In End This Depression NOW, Paul Krugman takes a different approach. He considers what needs to be done right now to get our economy moving again and he offers a number of very specific suggestions. Better still, his suggestions make sense because he supports them with analysis, metaphors, and examples -- all based on facts and "real world" observations. These are things we can follow for ourselves, things we can consider from our own experience, things we can actually verify.
It makes you realize how much fluff is puffing up discussions of economic crisis and what needs to be done to deal with it. I don't want to hear that "we all know government can't create jobs, but..." I, for one, do not "know" that at all. I believe government can create jobs and I know it can save jobs. It just does not make sense not to do that.
So, one of the things I like so much about this book is that it does make sense. Not everything may be "right," but at least Krugman is reasoning from facts in the form of actual data. He is drawing conclusions from past similar situations in a "this was the situation; here is what was done; here was the result" process that lets the reader see the reasoning. Then you actually have something of substance to agree or disagree with.
Krugman points out that we have the same workforce, the same knowledge base, and the same resources today that we had just before the bubble burst back in 2007. The solutions we need to get those things moving again are really not all that difficult nor, really, all that painful.
Here is my favorite story from the book. A husband does not take good care of the family car and especially the electrical system. One day, it will not start. The wife wants to try a new battery, but the husband scoffs at the idea that a $30,000 car could be laid low by something so simple as a $100 battery. He says the trouble is clearly something more dramatic, more complicated, and far more expensive. The family, he says, must learn to walk and take buses until the real problem can be identified and resolved.

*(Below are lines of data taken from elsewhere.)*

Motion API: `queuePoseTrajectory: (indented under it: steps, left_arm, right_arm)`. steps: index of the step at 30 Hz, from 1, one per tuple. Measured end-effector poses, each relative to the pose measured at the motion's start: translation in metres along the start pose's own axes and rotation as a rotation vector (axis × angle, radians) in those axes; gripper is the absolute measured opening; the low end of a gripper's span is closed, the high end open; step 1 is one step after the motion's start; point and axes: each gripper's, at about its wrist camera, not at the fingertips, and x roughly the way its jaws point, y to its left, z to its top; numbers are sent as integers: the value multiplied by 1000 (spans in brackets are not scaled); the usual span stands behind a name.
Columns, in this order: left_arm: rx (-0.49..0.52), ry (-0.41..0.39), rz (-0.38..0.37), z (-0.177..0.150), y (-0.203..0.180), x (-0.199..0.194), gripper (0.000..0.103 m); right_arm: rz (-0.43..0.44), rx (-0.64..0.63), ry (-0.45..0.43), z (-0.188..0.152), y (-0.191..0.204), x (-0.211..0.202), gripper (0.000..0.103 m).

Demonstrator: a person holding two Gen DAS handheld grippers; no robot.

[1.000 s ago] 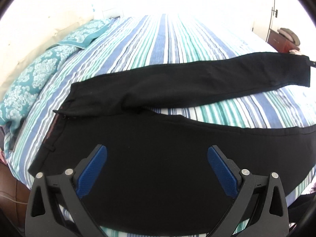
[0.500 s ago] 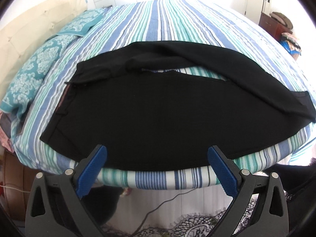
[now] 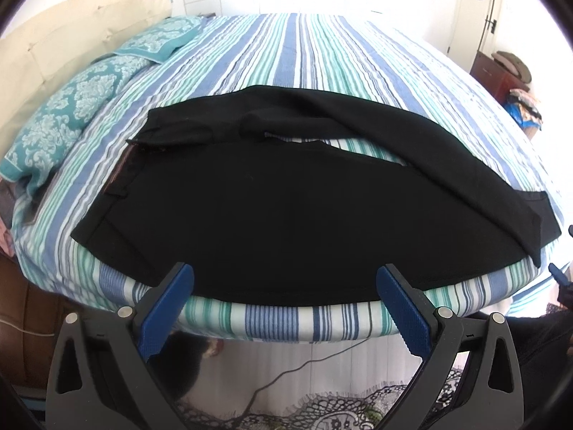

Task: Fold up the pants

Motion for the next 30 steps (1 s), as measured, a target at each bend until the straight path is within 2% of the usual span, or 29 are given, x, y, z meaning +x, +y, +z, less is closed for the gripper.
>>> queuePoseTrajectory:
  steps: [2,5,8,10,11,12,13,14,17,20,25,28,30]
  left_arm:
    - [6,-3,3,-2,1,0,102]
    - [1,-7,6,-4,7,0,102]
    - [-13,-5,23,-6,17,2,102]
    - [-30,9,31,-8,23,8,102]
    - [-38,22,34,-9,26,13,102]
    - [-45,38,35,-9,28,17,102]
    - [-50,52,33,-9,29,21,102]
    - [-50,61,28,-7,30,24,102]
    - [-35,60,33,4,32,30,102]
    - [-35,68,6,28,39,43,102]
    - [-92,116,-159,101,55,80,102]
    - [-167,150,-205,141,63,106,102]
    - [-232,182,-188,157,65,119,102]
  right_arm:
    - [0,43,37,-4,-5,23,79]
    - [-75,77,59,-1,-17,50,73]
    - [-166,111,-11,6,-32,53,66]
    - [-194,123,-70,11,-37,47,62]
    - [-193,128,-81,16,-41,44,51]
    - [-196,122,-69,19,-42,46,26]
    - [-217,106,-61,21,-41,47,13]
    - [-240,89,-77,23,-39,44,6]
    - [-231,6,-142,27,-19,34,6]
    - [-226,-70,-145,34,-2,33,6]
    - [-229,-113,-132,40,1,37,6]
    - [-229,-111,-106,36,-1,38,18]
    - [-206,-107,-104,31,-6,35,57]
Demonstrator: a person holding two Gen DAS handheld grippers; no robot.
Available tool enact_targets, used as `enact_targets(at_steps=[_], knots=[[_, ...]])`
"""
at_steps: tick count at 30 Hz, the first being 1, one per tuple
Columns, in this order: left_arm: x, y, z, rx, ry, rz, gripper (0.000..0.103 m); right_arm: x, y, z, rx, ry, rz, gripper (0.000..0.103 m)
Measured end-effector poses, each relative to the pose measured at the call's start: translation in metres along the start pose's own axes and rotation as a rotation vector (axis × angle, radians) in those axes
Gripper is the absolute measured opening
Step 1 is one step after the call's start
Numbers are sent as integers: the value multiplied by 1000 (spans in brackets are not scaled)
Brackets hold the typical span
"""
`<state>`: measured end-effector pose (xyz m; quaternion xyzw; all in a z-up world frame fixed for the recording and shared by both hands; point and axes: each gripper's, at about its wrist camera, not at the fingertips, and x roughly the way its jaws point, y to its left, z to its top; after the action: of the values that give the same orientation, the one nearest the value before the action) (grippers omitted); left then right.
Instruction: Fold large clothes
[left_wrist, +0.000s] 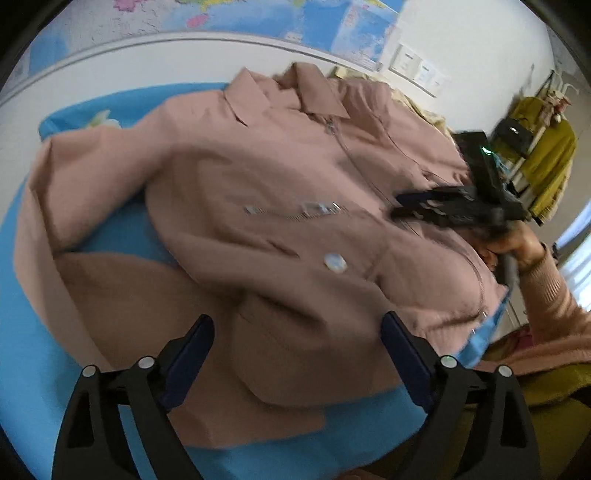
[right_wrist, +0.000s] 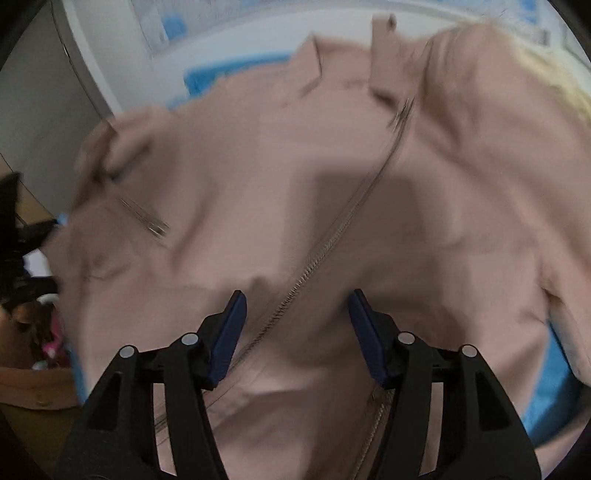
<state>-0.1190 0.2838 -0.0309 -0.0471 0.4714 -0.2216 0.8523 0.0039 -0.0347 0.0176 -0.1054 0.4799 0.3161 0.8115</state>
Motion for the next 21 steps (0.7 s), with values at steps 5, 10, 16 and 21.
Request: enact_targets(at_steps=[5,10,16,21], knots=[[12,-6,-4,24,16,-17,92,-6,-10,10,30,-31,34,6],[12,7,7,-52,5,-34,66,-25,-37,33,132,-162,24,5],[14,10,7,-78,16,-44,87,-3,-56,41,178,-145,-4,7],[29,-4,15,-42,8,-28,86,-3,-60,40,187,-124,-1,9]])
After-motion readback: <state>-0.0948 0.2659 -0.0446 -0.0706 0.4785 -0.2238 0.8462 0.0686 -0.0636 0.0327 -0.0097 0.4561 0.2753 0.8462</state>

The wife has a problem, Krugman says, but not with the car. Point taken.
I love this book -- so much that I read it straight through not just once, but twice. The reasoning is sound, well thought out, and well documented. The suggested fixes are doable and seem more likely to succeed than anything I have heard so far. And if they are tried and fail? Krugman says simply try something else until the solution is found.
Best of all, this is a hopeful book. Before you drift off into painful hopelessness and dig in to the long haul of sacrifice, read this book!